19: First

71 12 6
                                    

Bukan bunyi alarm yang setiap hari dijadwalkan di jam yang sama yang membuat Aya terkejut ketika bangun tidur. Entah bagaimana awalnya, posisi guling yang semalam di pelukan Edward kini berpindah entah kemana. Ruang kosong dalam rengkuhan Edward tergantikan oleh tubuh Aya. Baru berapa jam istirahat, jantung Aya langsung dipaksa bekerja lebih ekstra begitu aroma parfum khas yang sangat ia kenali menyapa indra penciumannya, bahkan kulit wajahnya bersentuhan dengan dada bidang Edward yang tidak tertutup kain.

Hampir saja Aya terlena kalau tidak sadar bahawa ia sedang menginap di rumah mertua. Segera Aya menyibak selimut yang menutupi tubuhnya lalu melangkah ke westafel untuk mencuci muka, terus berjalan menuruni tangga sampai tiba di dapur.

"Neng Aya udah bangun?" Tanya Bu Romlah.

"Udah, Bu."

Aya mengambil air putih dari dispenser dan meminumnya, kemudian bergabung bersama Bu Romlah yang tengah mempersiapkan bahan-bahan masakan.

"Neng istirahat lagi aja, Ibu bisa sendiri, kok."

Aya tersenyum tipis, "Gak apa-apa, Bu."

"Tapi saya gak enak, Neng..."

"Gak enak kenapa? Orang aku sendiri yang mau masak."

"Iya, dah... Tapi Ibu gak nyuruh, ya... Ini Neng Aya sendiri yang mau." Wanita paruh baya itu bercanda, yang ditanggapi oleh Aya dengan senyum tipis.

Tak lama kemudian, wanita paruh baya yang merupakan nyonya di rumah ini muncul. "As expected, Mama tebak kamu pasti udah di dapur."

Kedua sudut bibir Aya tertarik ke samping, "Gimana tidurnya, Ma?"

"Very good. Mama happy rumah ini rame lagi, biasanya di dapur cuma kita berdua, sekarang ada kamu."

Lagi-lagi Aya tersenyum.

Matahari terbit yang terlihat dari kaca jendela menambah kehangatan pagi ini. Memasak bersama disertai obrolan ringan begitu hangat Aya rasakan.

"Ay, Edward masih tidur sesuka hati dia?" Mama memulai topik tentang anak bungsunya.

"Yaaa gitu."

"Kamu marahin aja deh, jangan cuma diingetin pelan-pelan.

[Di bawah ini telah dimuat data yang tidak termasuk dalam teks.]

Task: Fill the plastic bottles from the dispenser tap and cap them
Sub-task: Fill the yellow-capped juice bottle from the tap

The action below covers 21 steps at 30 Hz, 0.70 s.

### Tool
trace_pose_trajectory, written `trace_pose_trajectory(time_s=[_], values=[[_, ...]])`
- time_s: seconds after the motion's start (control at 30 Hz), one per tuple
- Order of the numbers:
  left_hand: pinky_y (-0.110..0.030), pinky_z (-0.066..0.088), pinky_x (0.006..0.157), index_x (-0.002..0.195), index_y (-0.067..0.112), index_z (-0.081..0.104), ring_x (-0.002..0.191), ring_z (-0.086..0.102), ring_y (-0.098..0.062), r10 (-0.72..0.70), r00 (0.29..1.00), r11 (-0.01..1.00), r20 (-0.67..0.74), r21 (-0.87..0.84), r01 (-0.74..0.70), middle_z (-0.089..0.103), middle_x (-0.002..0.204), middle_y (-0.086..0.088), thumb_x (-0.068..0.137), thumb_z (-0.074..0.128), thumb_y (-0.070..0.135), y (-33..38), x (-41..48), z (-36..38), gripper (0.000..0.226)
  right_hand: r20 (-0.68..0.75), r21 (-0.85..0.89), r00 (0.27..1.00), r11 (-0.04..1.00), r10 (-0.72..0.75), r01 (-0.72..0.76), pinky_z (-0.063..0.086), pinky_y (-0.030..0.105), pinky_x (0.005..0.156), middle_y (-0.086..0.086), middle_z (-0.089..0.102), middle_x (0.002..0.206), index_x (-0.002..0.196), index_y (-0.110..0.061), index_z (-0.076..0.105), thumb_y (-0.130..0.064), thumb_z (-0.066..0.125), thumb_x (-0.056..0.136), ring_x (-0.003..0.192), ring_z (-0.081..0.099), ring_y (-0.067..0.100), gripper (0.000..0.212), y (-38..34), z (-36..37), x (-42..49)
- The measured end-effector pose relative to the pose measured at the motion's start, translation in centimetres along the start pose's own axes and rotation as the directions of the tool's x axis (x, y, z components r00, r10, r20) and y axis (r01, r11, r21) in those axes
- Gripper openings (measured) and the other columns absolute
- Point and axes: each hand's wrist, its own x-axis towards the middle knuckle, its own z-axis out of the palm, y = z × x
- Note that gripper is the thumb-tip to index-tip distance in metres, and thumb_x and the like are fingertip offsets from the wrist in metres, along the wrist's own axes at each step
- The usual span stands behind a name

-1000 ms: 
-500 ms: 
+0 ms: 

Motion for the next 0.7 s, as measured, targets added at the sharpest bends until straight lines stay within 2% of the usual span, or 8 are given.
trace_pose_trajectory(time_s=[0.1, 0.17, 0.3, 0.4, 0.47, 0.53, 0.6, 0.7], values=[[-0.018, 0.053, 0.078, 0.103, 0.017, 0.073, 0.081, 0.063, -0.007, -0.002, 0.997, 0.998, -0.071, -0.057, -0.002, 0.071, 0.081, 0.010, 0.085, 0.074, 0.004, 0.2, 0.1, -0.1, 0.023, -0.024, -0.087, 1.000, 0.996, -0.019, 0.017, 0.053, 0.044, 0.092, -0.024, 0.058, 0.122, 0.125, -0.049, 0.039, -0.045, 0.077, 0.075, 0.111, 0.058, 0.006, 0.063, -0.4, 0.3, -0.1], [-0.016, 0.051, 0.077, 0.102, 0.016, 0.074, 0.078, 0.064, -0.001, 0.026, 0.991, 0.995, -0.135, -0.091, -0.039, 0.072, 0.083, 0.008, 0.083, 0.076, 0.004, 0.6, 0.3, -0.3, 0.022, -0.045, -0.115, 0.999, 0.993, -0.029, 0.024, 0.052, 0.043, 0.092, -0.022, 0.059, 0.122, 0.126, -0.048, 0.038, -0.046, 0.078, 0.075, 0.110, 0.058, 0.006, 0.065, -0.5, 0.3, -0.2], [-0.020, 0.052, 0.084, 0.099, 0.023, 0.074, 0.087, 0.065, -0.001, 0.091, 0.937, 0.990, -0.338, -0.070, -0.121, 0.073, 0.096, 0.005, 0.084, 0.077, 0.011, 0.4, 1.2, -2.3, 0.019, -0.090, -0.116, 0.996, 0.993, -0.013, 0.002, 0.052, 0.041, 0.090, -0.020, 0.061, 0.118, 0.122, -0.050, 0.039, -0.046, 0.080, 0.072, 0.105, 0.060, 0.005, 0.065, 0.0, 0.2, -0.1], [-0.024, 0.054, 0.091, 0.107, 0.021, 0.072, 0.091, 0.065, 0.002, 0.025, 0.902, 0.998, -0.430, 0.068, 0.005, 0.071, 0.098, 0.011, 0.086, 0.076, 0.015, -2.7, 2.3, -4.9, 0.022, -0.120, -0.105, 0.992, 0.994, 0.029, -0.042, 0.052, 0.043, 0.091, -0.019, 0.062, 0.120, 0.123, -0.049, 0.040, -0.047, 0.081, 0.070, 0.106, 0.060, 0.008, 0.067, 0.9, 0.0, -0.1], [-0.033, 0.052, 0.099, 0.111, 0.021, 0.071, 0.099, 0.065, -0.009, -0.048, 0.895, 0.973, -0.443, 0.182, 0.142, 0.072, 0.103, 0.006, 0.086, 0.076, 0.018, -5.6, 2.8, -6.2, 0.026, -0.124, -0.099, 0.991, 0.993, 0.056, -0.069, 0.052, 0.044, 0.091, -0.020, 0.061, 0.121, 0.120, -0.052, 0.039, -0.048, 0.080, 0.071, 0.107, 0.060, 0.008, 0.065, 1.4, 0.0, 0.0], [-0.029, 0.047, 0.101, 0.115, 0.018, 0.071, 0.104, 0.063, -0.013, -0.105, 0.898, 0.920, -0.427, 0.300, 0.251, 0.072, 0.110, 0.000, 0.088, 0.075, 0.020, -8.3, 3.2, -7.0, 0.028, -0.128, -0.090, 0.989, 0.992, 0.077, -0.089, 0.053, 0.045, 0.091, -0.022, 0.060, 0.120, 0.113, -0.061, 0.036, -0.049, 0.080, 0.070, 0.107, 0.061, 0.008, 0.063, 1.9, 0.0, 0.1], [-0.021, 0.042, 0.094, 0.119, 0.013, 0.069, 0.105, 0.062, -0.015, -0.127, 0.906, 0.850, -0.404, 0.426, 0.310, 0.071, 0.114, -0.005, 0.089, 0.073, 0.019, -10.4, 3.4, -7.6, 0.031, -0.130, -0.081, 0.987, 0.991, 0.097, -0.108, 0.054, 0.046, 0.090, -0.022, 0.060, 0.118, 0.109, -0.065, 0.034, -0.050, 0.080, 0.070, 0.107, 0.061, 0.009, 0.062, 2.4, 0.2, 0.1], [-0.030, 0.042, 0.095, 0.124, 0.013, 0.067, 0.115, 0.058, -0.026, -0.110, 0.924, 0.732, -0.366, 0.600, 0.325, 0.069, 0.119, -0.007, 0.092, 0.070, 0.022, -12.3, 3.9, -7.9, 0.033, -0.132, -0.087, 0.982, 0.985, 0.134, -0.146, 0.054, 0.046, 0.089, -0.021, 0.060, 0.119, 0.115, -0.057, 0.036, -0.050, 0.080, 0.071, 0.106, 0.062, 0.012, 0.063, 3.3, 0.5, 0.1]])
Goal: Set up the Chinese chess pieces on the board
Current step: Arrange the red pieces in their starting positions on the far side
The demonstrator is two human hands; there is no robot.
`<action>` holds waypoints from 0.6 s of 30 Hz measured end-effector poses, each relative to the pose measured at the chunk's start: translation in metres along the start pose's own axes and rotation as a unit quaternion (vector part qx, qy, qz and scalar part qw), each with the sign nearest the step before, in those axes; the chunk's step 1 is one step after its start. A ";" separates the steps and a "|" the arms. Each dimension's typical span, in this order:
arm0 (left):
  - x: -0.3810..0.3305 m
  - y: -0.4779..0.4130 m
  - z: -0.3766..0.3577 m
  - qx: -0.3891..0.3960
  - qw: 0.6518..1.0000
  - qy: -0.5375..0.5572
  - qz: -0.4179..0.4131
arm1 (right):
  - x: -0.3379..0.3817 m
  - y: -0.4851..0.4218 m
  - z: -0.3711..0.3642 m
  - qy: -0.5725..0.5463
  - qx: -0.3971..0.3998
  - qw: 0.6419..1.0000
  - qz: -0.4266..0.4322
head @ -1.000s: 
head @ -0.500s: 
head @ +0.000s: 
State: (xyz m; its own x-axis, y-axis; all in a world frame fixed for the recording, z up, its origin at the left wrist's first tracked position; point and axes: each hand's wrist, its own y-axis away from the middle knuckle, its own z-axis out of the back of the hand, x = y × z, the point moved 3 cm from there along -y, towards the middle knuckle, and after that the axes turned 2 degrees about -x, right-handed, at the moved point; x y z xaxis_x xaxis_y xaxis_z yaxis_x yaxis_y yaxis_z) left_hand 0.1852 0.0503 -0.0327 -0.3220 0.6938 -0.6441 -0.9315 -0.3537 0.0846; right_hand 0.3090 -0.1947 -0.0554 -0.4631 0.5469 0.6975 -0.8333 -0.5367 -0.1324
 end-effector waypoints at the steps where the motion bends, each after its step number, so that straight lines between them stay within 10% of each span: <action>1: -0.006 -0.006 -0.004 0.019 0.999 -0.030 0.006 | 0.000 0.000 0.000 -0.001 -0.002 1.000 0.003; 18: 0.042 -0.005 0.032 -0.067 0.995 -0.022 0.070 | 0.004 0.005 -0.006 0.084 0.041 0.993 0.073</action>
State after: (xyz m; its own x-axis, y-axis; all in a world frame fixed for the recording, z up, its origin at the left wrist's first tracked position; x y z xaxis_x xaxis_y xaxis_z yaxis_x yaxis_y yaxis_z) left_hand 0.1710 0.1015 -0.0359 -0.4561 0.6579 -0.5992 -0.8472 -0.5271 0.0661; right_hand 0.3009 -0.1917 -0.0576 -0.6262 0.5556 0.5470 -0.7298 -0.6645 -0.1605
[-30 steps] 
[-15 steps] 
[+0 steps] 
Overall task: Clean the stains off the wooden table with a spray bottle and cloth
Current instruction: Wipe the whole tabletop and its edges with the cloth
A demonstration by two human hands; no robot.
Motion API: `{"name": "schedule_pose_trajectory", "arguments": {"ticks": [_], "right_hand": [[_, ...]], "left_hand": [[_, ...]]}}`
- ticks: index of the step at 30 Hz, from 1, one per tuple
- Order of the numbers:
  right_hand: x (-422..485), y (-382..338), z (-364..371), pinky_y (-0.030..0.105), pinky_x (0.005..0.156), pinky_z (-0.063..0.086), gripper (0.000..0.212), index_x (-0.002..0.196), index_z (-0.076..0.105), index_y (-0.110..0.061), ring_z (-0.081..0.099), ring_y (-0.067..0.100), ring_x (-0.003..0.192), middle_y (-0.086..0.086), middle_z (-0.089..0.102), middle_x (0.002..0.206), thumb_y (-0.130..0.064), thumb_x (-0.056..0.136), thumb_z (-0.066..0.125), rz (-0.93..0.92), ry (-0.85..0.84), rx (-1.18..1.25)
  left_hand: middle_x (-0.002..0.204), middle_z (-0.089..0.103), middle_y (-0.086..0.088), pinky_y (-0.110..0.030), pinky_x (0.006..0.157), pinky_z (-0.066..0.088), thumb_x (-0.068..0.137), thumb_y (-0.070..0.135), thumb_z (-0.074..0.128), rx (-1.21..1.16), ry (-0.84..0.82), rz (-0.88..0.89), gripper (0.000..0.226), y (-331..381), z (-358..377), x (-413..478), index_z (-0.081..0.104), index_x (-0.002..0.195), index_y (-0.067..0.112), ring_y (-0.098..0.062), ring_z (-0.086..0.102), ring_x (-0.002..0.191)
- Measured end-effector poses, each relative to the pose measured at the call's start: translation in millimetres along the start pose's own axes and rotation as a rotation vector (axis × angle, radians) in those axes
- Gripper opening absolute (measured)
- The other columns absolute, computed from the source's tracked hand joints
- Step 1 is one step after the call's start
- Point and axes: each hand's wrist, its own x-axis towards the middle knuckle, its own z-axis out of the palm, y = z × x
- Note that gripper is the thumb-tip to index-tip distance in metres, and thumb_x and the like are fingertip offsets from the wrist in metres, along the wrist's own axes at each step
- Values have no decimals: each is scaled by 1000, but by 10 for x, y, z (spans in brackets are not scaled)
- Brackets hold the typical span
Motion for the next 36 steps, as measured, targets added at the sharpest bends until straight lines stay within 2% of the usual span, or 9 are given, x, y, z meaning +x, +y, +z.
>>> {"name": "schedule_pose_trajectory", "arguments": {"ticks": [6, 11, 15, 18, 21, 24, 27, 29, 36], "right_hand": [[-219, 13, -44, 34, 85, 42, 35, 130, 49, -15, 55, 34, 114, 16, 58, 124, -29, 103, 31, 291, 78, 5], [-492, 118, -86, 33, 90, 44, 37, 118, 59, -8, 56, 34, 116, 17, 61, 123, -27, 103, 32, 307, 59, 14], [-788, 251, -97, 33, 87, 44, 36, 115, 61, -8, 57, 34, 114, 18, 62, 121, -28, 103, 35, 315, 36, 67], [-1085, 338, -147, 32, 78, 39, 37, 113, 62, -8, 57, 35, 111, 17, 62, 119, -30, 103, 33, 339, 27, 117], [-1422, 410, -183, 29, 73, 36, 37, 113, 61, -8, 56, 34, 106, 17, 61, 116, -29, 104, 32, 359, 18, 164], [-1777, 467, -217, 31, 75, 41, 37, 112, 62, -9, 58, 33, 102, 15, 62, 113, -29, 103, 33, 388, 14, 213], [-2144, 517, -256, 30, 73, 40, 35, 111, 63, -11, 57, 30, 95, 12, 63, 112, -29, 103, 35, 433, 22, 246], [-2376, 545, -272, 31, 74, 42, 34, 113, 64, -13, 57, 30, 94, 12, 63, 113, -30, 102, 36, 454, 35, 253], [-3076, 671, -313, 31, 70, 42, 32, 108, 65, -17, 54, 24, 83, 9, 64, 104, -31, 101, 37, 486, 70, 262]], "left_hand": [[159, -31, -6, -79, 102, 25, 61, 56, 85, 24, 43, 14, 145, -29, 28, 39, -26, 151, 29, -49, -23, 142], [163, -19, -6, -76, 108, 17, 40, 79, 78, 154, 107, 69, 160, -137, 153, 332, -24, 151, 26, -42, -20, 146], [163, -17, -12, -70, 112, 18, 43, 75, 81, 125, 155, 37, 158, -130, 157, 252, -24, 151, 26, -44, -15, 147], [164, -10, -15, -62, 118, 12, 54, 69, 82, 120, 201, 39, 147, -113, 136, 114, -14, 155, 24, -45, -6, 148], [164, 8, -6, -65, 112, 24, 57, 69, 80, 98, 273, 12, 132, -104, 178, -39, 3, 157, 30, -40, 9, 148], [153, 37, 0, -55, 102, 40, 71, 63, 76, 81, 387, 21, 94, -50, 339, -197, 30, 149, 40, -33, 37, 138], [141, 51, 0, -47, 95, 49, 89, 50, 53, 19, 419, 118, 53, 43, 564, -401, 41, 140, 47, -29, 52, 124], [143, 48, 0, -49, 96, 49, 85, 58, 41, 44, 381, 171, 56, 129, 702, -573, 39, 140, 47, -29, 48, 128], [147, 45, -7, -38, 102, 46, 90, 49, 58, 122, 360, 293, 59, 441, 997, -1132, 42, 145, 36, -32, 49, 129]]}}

Kalo bisa kunci pintu kamar, biarin tidur di sofa."

"Kasian atuh, Ma."

"Mama udah berkali-kali bilang, jangan suka begadang, jangan tidur larut, kerja ada waktunya, masih aja gitu." Bukan ngobrol, Mama lebih kelihatan mengomel, seperti Ayalah yang menjadi sasaran omelannya. "Sekarang dibilangin sama istri juga masih gak nurut?"

"Bukan gak nurut, Ma. Aku emang gak ngingetin A Edward yang gimana banget."

"Tapi sekalinya diingetin langsung nurut gak?"

"Iya." Aya menjawab spontan.

"Syukurlah."

Aya senyum saja, walau kenyataannya mengingatkan Edward tidak cukup hanya sekali. Tapi masalah pulang dan begadang ini memang Aya tidak mengingatkan, mereka masih tetap pada komitmen untuk menghargai kedaulatan masing-masing.